- [Work item]:
Your answer should be the entire listing, printed exactly.

- [Dataset excerpt]:
****

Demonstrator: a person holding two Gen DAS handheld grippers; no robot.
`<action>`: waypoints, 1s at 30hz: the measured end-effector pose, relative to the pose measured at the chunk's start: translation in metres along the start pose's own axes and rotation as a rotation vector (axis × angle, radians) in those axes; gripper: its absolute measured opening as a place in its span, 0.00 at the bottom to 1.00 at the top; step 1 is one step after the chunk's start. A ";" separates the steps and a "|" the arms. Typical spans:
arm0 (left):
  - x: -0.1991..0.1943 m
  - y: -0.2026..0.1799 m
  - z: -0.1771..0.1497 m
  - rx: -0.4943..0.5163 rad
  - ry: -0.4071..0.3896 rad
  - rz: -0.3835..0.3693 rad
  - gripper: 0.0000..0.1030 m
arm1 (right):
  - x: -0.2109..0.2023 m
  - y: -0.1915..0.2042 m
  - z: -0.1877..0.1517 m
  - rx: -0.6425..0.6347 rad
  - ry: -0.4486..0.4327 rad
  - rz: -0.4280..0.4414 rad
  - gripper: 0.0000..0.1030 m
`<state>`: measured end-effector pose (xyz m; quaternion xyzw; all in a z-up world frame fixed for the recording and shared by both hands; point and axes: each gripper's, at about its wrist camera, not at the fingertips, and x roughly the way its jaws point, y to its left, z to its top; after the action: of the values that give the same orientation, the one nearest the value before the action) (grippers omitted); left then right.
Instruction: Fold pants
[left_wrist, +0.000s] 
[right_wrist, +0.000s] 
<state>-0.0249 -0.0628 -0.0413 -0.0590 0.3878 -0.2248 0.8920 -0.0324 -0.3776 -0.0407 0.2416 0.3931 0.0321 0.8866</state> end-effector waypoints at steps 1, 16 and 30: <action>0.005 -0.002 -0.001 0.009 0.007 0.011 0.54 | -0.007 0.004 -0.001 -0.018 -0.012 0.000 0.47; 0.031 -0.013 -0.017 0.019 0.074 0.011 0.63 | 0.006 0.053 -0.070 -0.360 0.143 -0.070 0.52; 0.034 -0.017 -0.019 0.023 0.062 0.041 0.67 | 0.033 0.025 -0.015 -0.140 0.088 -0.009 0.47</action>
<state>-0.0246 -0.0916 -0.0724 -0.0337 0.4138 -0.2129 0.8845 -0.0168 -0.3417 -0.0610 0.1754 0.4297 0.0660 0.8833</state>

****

- [Result of the task]:
Demonstrator: a person holding two Gen DAS handheld grippers; no robot.
`<action>`: waypoints, 1s at 30hz: the measured end-effector pose, relative to the pose measured at the chunk's start: translation in metres along the start pose's own axes and rotation as a rotation vector (axis × angle, radians) in those axes; gripper: its absolute measured opening as a place in its span, 0.00 at the bottom to 1.00 at the top; step 1 is one step after the chunk's start. A ";" separates the steps and a "|" the arms. Typical spans:
arm0 (left):
  - x: -0.1991..0.1943 m
  - y: -0.2026..0.1799 m
  - z: -0.1771..0.1497 m
  - rx: -0.4943..0.5163 rad
  - ry: -0.4071..0.3896 rad
  - rz: -0.3835..0.3693 rad
  - gripper: 0.0000..0.1030 m
arm1 (right):
  - x: -0.2109..0.2023 m
  - y: -0.1915..0.2042 m
  - z: -0.1877..0.1517 m
  - rx: -0.6425..0.6347 rad
  - ry: -0.4486..0.4327 rad
  - rz: -0.4280..0.4414 rad
  - gripper: 0.0000..0.1030 m
`<state>`: measured end-effector pose (xyz m; quaternion xyzw; all in a z-up world frame fixed for the recording and shared by both hands; point and axes: each gripper's, at about its wrist camera, not at the fingertips, and x roughly the way its jaws point, y to its left, z to its top; after the action: of the values that give the same orientation, the one nearest the value before the action) (grippers omitted); left then right.
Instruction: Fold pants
[left_wrist, +0.000s] 
[right_wrist, +0.000s] 
<state>-0.0249 -0.0628 -0.0413 -0.0590 0.3878 -0.2248 0.8920 -0.0324 -0.3776 -0.0407 0.2416 0.3931 0.0321 0.8866</state> end-effector waypoints at steps 1, 16 and 30: <action>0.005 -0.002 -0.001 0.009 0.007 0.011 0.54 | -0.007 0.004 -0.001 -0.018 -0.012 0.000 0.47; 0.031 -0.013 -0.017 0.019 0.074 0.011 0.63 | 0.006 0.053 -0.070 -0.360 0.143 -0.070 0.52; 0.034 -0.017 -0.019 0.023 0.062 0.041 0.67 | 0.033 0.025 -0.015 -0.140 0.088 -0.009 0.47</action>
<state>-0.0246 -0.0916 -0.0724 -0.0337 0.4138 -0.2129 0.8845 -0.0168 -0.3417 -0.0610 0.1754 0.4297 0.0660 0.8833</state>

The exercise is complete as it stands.